### What is required
Scan the data for "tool" and copy each matching line.
▼
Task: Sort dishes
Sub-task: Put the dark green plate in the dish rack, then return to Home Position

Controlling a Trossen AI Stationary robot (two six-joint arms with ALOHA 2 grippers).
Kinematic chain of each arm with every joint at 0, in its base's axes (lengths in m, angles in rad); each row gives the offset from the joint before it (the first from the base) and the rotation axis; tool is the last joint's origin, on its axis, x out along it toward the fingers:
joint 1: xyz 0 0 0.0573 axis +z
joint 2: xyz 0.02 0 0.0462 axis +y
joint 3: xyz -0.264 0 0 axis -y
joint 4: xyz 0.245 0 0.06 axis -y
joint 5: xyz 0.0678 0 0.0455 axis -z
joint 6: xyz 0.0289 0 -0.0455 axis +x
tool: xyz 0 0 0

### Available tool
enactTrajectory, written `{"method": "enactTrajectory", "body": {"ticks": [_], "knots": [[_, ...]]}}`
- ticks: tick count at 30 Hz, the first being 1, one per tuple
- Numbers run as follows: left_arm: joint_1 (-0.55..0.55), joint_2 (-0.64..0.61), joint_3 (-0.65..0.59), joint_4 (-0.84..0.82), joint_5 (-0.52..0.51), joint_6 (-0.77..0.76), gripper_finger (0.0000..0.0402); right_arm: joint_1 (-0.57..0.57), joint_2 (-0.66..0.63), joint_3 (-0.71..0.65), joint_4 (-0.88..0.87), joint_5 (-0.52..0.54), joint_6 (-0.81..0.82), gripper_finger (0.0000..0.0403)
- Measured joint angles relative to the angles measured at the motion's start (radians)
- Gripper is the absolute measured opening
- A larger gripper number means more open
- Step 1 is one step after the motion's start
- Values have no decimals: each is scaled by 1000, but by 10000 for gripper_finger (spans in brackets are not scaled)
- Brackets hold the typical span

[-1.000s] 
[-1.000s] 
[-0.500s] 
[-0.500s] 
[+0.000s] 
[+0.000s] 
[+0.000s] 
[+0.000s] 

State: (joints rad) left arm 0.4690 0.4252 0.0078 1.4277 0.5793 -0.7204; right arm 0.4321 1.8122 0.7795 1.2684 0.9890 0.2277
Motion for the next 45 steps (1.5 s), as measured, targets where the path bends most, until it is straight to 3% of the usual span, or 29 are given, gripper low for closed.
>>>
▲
### Solution for this task
Kinematic chain of each arm with every joint at 0, in its base's axes (lengths in m, angles in rad); each row gives the offset from the joint before it (the first from the base) and the rotation axis; tool is the last joint's origin, on its axis, x out along it toward the fingers:
tool: xyz 0 0 0
### Available tool

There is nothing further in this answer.